Objective: The principal objective was to chart sensitivity for human nasal irritation by alternative psychophysical methods, a common detection procedure vs. a nasal lateralization procedure that required the subject to indicate whether a vapor had stimulated the left or right nostril. This objective relates to the broader issues: a) whether subjects with normal olfaction (normosmics) can yield, through novel methodology, an index of sensitivity to nasal irritation comparable to that obtained from subjects without olfaction (anosmics) and b) whether both types of subjects have similar irritation sensitivity in general. This study sought to gauge interconvertability both between types of subjects and between modes of stimulus presentation, for irritative and, where appropriate, olfactory stimulation.

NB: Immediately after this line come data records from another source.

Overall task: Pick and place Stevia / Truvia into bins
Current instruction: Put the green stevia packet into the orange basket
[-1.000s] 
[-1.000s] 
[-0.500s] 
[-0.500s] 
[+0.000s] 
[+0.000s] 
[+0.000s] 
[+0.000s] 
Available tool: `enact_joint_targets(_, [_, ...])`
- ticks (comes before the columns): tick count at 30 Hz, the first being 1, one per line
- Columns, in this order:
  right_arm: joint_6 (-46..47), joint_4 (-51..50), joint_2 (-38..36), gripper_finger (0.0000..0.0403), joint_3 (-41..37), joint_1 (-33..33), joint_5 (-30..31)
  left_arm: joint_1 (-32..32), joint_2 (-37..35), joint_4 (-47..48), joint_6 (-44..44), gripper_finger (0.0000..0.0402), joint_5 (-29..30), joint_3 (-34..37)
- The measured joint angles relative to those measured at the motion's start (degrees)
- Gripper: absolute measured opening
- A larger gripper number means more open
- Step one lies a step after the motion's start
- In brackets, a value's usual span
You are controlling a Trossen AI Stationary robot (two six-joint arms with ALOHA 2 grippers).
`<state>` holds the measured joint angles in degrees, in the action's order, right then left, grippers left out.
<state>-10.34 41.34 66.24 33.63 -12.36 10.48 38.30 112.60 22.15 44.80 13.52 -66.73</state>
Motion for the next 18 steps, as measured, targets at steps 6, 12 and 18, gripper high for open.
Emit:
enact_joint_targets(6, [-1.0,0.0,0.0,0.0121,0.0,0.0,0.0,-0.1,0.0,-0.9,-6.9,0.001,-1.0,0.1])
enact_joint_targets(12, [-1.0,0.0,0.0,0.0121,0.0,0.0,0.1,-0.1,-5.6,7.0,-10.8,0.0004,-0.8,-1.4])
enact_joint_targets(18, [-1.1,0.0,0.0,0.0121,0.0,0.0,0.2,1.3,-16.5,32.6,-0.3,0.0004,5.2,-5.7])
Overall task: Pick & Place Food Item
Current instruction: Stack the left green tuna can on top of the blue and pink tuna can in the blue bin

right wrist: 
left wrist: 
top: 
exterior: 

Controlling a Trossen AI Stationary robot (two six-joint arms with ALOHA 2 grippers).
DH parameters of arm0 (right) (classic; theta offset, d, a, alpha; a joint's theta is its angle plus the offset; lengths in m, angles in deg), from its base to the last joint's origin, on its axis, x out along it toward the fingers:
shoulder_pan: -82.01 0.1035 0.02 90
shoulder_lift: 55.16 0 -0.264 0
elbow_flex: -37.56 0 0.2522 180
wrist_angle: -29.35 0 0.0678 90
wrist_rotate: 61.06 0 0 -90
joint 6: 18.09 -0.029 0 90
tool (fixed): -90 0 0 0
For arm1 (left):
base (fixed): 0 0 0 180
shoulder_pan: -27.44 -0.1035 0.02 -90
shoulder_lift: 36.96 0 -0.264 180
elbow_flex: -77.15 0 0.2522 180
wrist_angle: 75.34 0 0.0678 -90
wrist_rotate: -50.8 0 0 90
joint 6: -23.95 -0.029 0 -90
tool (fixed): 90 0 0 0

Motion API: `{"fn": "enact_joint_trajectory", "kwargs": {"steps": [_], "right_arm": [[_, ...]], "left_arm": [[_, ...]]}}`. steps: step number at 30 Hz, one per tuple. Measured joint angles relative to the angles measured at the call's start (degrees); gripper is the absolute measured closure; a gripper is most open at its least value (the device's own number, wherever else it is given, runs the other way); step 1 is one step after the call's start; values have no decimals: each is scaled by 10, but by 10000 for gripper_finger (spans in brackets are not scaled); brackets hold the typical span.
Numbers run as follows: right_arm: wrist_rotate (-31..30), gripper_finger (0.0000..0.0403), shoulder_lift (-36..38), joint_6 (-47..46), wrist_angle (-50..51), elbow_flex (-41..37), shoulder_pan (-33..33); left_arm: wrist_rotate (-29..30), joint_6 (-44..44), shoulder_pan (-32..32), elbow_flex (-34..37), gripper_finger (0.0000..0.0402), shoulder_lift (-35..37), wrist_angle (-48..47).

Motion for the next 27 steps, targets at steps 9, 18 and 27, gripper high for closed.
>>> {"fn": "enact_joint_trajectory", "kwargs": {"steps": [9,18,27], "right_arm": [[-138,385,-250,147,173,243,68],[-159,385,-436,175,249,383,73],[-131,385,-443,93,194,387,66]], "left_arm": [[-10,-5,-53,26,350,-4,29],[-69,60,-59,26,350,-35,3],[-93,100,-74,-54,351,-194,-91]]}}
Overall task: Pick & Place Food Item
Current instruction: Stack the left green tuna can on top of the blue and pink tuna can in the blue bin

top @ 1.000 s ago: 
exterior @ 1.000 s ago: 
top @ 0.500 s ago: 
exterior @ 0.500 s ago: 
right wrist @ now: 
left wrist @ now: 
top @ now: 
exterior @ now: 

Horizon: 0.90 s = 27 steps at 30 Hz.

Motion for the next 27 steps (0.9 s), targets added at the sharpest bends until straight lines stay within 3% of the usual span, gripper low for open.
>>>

Methods: Static dilution series of four n-aliphatic alcohols, chosen to represent volatile organic compounds (VOCs), provided the source of calibrated olfactory and irritative vapors, emitted from their squeezable containers into the nose or eye by either a mechanical device or by hand. Standard psychophysical methodology (forced-choice; ascending strength of stimulation) served to chart detection thresholds for irritation and odor and an analogous procedure served to chart the threshold for localization of stimulation.

Results: Within the limits of resolution, detection thresholds and nasal localization thresholds yielded comparable indices of the potency of the VOCs to evoke nasal irritation. The thresholds agreed well with those for detection of eye irritation, though only the eyes proved able to detect irritation from 1-octanol. The method of emitting the stimulus had little material effect on measures of either irritative or olfactory detection.

Conclusions: The threshold for nasal localization offers a suitable way to measure nasal irritation in normosmic persons. Olfactory stimulation does not interfere with the measure since subjects cannot localize on that basis. Anosmic and normosmic persons have comparable sensitivity to nasal and ocular irritation. If anosmic persons have any lower sensitivity, as sometimes claimed, it would seem to have only trivial consequences for estimates of the irritative potency of VOCs.